Raj saw the campaign not only as a successful branding program, but as a chance to promote such winners as a formerly paralyzed man who wanted to make a documentary about the program that helped him to walk again. Another deserving winner created a wedding-registry site, idofoundation.com, that presented charitable donations as gifts. For Raj, the fact that "Ideas Happen" used the Internet and advertising to connect and do good was golden. "I have great passion for interactive," Raj says. "It's constantly evolving, and it makes me feel like I can develop something that hasn't been done before."

Early Adopter

Back when the notion of a computer in every home was a Bill Gates pipe dream, John Vail was proselytizing about the Internet in the halls of Pepsi-Cola Co.

The gospel according to John was that the Internet would be a major marketing channel--even though relatively few people were online in the early 1990s. Thanks to the prescience and persistence of the man who would become director of digital marketing and media for Pepsi-Cola North America, the world's No. 2 soft drink company has become an online leader.

"Today it seems obvious to everyone that, of course, you have to be in the digital space or at least have a presence on the Internet. But if you rewind five, six, seven years ago, it wasn't so obvious then.
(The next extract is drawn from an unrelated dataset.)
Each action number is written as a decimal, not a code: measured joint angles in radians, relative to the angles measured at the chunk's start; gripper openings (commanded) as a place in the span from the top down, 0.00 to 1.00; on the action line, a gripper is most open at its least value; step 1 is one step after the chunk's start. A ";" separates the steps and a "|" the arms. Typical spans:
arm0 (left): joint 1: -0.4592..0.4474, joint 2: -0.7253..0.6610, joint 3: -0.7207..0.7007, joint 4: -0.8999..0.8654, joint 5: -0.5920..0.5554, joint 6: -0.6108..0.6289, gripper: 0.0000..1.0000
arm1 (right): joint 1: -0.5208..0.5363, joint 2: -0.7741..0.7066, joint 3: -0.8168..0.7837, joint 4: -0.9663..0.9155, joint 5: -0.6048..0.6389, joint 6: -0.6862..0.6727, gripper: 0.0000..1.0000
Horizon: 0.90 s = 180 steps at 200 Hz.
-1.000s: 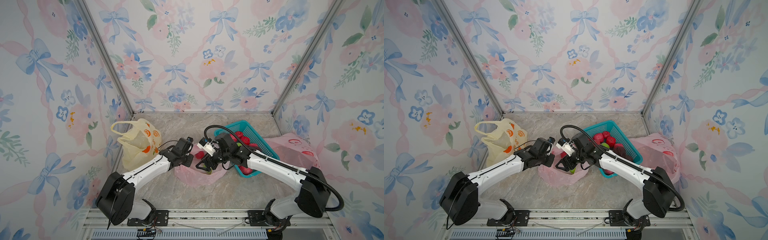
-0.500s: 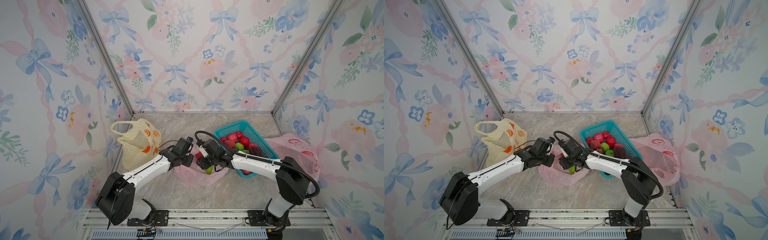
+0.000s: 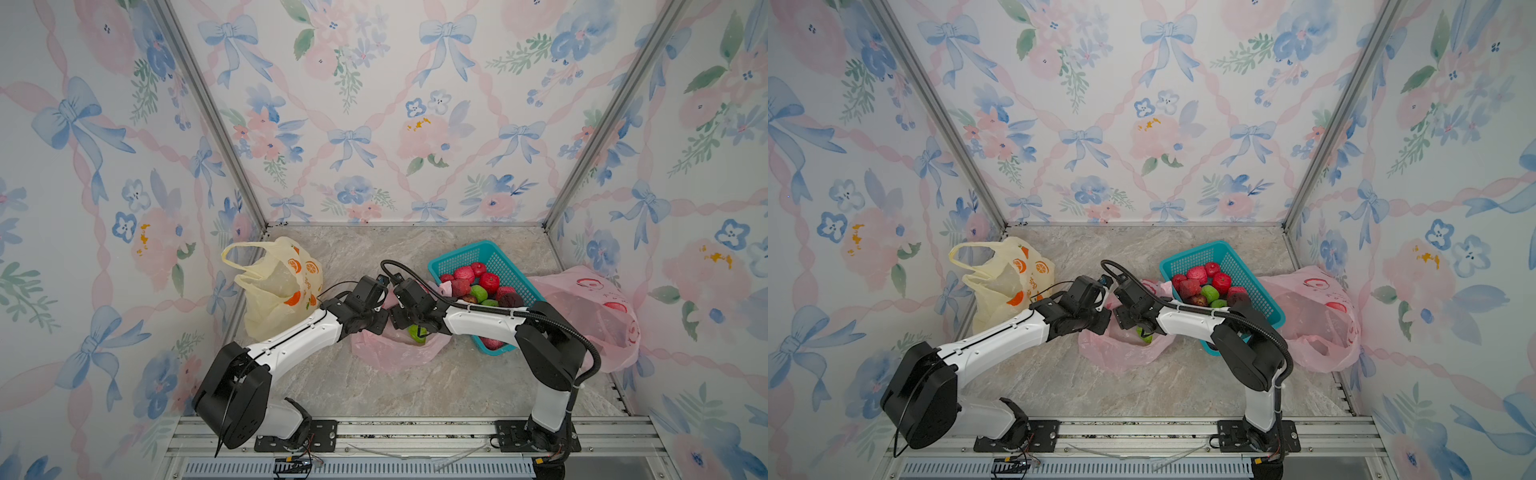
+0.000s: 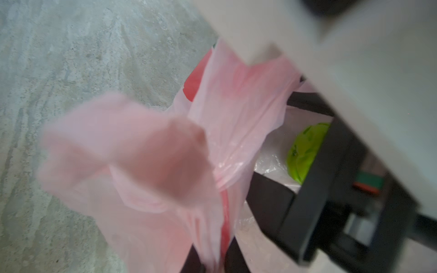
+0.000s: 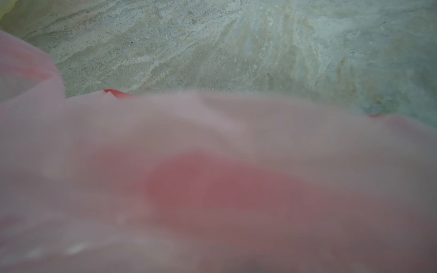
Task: Untie the knot of a plastic bag & take out the apple
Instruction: Pick up the apple from the plastic bag.
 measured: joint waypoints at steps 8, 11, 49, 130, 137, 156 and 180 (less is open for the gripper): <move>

There was a lot of trepidation and concern about how consumers would adopt it," says Frank Cooper, vice president of promotions, interactive, and entertainment at Pepsi. "John was one of the first to make that bold step forward. He was saying, 'We don't know how it's all going to turn out, but we do know the impact is going to be significant. We need to play today so we can be effective tomorrow.'"

Pepsi began to crystallize its interactive media concept in 1995, when Vail paid $75 to register the domain Pepsistuff.com. Pepsi.com and Pepsiworld.com launched on Feb. 29, 1996. That year also marked the company's first online endeavor, in which Pepsi asked users to download the prize catalog for Pepsistuff, then an offline promotion. The measure, which drew 400,000 downloads the first month, saved $10 million in printing costs.
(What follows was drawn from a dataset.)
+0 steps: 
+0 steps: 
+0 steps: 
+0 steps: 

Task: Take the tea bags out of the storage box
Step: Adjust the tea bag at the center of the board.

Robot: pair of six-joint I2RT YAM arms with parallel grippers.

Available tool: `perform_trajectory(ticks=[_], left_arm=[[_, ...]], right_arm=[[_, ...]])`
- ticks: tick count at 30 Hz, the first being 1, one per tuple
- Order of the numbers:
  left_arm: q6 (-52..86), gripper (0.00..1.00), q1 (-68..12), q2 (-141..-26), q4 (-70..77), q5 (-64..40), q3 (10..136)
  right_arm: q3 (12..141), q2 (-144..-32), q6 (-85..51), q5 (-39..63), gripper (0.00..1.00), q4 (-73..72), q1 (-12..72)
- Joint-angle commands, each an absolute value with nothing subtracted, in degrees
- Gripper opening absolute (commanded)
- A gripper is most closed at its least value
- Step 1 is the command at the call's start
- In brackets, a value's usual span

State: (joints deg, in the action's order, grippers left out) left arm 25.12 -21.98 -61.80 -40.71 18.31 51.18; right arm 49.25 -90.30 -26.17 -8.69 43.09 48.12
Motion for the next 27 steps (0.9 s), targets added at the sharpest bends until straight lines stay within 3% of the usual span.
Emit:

"It triggered us to say, 'Wow, imagine if we ever had the opportunity to actually run a program online. Think of the power and the savings,'" Vail recalls.

Pepsi's latest online initiative is a partnership with Microsoft to give away more than 9,000 XBox 360 video game consoles--one every 10 minutes for nine consecutive weeks. Even before the promotion started on Aug. 28, more than 100,000 people had pre-registered on Pepsi's placeholder site. The effort marks the company's 10th online-based, under-the-cap code promotion since 2000 and the fourth this year, following one with Apple for free music downloads.

After two years on the WB, the brand's Pepsi Smash concert series moved to the Web with Yahoo! Music in June. Wenda Harris Millard, Yahoo!'s chief sales officer, observes: "John was one of the first marketers to get onboard with online in a big way, taking Pepsi's successful PepsiStuff promotional program and putting it online via Yahoo! back in 2000."

Hillary Chura, Tobi Elkin, and Phyllis Fine contributed to this report.